→ **YOUR TASK**: Read the data and repeat all of it exactly.

→ **Data extracted from a collection**:

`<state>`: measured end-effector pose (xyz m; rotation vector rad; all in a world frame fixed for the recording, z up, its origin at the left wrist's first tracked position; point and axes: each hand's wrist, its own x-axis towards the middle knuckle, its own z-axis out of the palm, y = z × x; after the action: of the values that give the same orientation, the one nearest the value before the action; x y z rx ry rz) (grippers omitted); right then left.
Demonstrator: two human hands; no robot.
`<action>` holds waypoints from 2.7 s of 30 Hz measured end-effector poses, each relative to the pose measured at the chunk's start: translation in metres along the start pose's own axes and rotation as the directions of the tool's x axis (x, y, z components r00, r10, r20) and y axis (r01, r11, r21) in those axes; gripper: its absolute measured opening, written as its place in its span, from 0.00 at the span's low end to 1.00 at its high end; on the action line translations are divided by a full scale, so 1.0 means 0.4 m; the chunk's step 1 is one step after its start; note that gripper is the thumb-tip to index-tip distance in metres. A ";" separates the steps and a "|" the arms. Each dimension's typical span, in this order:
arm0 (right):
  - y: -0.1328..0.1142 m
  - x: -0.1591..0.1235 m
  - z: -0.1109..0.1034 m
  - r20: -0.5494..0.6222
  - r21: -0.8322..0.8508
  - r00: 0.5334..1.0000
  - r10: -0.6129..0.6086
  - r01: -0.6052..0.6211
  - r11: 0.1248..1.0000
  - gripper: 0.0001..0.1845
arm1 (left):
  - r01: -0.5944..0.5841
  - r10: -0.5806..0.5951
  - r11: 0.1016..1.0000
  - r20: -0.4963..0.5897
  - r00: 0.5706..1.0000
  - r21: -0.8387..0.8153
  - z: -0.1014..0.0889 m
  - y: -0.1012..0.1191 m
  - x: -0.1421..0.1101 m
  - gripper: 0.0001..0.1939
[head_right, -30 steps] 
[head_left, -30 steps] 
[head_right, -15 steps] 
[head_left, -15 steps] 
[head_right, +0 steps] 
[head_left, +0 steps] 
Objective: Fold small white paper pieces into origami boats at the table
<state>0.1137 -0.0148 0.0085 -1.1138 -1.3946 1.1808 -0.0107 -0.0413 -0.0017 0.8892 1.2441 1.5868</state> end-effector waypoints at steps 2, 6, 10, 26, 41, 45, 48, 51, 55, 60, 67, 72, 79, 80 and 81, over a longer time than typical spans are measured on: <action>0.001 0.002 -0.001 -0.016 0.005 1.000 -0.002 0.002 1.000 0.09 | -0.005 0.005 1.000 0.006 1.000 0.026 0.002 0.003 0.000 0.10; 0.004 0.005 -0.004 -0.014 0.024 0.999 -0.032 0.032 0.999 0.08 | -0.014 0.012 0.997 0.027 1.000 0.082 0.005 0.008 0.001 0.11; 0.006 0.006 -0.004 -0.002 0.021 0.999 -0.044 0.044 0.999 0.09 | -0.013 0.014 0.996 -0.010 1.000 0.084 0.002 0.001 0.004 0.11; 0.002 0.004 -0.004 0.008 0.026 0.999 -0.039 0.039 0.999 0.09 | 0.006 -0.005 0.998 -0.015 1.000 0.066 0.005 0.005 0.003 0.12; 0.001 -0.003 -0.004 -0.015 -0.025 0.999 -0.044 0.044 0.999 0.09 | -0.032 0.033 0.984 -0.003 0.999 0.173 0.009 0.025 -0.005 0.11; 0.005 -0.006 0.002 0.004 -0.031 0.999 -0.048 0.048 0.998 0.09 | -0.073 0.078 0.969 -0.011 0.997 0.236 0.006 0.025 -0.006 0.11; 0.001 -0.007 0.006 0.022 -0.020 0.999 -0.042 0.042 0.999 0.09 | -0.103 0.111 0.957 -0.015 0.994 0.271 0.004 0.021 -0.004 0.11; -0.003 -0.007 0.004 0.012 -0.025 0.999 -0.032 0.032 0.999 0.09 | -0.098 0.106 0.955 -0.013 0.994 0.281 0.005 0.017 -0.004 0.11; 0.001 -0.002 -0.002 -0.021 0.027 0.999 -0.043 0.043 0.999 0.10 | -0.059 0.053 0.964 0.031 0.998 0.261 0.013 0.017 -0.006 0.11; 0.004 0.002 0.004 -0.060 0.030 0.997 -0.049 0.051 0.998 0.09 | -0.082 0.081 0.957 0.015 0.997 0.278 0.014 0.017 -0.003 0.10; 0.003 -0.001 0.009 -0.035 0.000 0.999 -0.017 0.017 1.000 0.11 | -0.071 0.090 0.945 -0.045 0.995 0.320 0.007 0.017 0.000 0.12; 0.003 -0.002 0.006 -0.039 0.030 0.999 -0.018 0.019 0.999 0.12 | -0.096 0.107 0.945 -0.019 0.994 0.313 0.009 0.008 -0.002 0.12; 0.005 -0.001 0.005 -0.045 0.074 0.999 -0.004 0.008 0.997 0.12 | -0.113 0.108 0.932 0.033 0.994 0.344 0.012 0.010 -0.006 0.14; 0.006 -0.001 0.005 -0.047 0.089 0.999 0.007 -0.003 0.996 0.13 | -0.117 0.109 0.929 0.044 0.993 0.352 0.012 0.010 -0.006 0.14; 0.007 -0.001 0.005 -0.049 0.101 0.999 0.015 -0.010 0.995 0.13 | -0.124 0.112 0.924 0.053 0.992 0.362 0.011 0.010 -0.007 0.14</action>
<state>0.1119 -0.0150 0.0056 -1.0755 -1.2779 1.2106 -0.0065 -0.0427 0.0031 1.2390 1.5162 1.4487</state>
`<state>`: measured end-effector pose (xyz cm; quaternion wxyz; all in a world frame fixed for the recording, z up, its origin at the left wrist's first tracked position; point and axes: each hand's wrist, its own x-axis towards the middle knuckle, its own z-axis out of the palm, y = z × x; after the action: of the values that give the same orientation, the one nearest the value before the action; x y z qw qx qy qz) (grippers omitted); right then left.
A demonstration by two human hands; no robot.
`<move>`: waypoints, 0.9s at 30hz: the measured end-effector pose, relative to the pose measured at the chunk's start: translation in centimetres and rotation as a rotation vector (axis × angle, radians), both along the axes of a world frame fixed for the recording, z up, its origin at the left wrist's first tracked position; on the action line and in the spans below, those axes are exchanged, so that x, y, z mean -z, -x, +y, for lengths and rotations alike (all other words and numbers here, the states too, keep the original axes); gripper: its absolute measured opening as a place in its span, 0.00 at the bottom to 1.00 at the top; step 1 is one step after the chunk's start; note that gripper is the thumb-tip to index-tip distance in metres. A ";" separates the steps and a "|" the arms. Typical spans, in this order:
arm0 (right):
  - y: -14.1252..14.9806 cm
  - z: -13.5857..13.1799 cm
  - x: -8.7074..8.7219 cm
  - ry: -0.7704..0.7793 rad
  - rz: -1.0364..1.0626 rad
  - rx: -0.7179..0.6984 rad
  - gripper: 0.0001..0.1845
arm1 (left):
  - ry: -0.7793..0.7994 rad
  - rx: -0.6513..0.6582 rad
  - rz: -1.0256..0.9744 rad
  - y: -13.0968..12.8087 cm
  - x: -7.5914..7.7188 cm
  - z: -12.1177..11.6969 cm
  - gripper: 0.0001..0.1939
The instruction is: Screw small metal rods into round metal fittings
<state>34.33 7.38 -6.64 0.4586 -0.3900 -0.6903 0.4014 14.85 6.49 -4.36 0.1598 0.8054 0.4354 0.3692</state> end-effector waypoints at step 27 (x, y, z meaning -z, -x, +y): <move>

→ **EXERCISE RESPONSE**:
`<state>`: measured end-effector pose (xyz m; rotation vector rad; all in a world frame fixed for the recording, z up, its origin at the left wrist's first tracked position; point and axes: each hand's wrist, its own x-axis towards the middle knuckle, its own z-axis out of the palm, y = z × x; after the action: of the values that give the same orientation, the one nearest the value before the action; x y z rx ry rz) (grippers omitted); right then left.
Demonstrator: two human hands; no robot.
`<action>` holds waypoints from 2.7 s of 30 Hz measured end-effector poses, each relative to the pose measured at the chunk's start: translation in metres along the start pose's own axes and rotation as the directions of the tool's x axis (x, y, z components r00, r10, r20) and y axis (r01, r11, r21) in those axes; gripper: its absolute measured opening, written as its place in its span, from 0.00 at the span's low end to 1.00 at its high end; on the action line translations are divided by a full scale, so 1.0 means 0.4 m; the chunk's step 1 is one step after its start; note that gripper is the thumb-tip to index-tip distance in metres. A ";" separates the steps and a "|" the arms. Each dimension's typical span, in this order:
arm0 (right):
  - y: -0.1328..0.1142 m
  - x: -0.1591..0.1235 m
  - z: -0.1109..0.1034 m
  - r20: -0.5494..0.6222
  - r21: -0.8322..0.8508
  - r00: 0.5334..1.0000
  - r10: -0.6129..0.6086
  - r01: -0.6052..0.6211
  - r11: 0.1248..1.0000
  - gripper: 0.0001..0.1845
arm1 (left):
  - r01: -0.5944..0.5841
  - r10: -0.5806..0.5951
  - r11: 0.1016..1.0000
  - r20: -0.4963..0.5897
  - r00: 0.5706..1.0000
  - r21: -0.8387..0.8153
  - z: -0.1014..0.0889 m
  - y: -0.1012..0.1191 m
  - x: -0.1421..0.1101 m
  - gripper: 0.0001..0.1939
[head_right, -30 steps] 
[head_left, -30 steps] 
[head_right, -15 steps] 
[head_left, -15 steps] 
[head_right, +0 steps] 
[head_left, +0 steps] 
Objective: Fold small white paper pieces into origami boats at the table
<state>0.1137 -0.0148 0.0085 -1.1138 -1.3946 1.1808 -0.0107 -0.0413 -0.0017 0.8892 1.2441 1.5868</state> end-effector waypoints at steps 2, 6, 10, 26, 41, 45, 48, 51, 55, 60, 67, 72, 79, 80 and 81, over a longer time than typical spans are measured on: <action>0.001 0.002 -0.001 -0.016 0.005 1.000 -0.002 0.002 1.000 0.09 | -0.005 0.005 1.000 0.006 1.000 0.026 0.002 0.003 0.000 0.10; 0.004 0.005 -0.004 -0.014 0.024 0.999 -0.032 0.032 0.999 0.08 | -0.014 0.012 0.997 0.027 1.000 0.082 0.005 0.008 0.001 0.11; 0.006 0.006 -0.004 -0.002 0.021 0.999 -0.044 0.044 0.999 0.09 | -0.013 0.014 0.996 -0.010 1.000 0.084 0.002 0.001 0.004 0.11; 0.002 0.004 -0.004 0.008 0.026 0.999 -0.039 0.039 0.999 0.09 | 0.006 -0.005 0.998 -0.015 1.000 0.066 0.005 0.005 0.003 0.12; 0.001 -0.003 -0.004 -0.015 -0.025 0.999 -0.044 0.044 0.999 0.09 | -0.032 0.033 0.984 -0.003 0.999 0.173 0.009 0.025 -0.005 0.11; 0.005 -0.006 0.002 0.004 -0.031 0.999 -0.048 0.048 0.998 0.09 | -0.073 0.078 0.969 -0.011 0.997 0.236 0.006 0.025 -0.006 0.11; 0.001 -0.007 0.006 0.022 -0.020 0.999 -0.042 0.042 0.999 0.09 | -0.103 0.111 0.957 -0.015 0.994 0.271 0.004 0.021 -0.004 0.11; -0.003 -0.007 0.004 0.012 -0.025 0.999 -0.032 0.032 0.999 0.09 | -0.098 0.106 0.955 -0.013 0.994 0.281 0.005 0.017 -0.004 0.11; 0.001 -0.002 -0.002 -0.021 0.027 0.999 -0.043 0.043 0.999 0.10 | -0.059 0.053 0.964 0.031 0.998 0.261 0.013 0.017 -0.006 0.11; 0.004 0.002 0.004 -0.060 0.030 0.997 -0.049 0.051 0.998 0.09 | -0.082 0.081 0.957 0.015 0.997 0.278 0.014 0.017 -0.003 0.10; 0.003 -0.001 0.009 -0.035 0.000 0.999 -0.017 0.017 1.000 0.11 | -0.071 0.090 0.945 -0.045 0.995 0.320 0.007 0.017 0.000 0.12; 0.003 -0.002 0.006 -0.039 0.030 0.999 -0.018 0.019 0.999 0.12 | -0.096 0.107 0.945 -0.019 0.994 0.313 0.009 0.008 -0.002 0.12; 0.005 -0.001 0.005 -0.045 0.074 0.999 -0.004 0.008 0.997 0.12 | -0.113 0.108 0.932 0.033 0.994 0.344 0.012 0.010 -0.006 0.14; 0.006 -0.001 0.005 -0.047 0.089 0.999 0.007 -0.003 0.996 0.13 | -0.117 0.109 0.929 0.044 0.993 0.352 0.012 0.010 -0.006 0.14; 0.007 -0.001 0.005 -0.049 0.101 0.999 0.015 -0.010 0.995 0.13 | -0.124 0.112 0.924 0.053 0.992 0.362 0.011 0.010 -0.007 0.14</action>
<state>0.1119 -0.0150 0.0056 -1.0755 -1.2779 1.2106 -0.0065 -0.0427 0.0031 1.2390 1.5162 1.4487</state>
`<state>`: measured end-effector pose (xyz cm; quaternion wxyz; all in a world frame fixed for the recording, z up, its origin at the left wrist's first tracked position; point and axes: each hand's wrist, its own x-axis towards the middle knuckle, its own z-axis out of the palm, y = z × x; after the action: of the values that give the same orientation, the one nearest the value before the action; x y z qw qx qy qz) (grippers omitted); right then left.
A demonstration by two human hands; no robot.
`<move>`: waypoints, 0.9s at 30hz: the measured end-effector pose, relative to the pose measured at the chunk's start: translation in centimetres and rotation as a rotation vector (axis × angle, radians), both along the axes of a world frame fixed for the recording, z up, its origin at the left wrist's first tracked position; on the action line and in the spans below, those axes are exchanged, so that x, y, z mean -z, -x, +y, for lengths and rotations alike (all other words and numbers here, the states too, keep the original axes); gripper: its absolute measured opening as a place in its span, 0.00 at the bottom to 1.00 at the top; step 1 is one step after the chunk's start; note that gripper is the thumb-tip to index-tip distance in metres. A ";" separates the steps and a "|" the arms. Typical spans, in this order:
arm0 (right):
  - y: -14.1252..14.9806 cm
  - z: -13.5857..13.1799 cm
  - x: -8.7074..8.7219 cm
  - ry: -0.7704..0.7793 rad
  - rz: -1.0364..1.0626 rad
  - rx: -0.7179..0.6984 rad
  - gripper: 0.0001..0.1845
arm1 (left):
  - ry: -0.7793..0.7994 rad
  - rx: -0.6513..0.6582 rad
  - rz: -1.0256..0.9744 rad
  - y: -13.0968..12.8087 cm
  - x: -7.5914..7.7188 cm
  - z: -12.1177..11.6969 cm
  - gripper: 0.0001..0.1939
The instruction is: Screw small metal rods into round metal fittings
<state>34.33 7.38 -6.64 0.4586 -0.3900 -0.6903 0.4014 14.85 6.49 -4.36 0.1598 0.8054 0.4354 0.3692</state> end-effector waypoints at step 27 (x, y, z meaning -z, -x, +y): <move>

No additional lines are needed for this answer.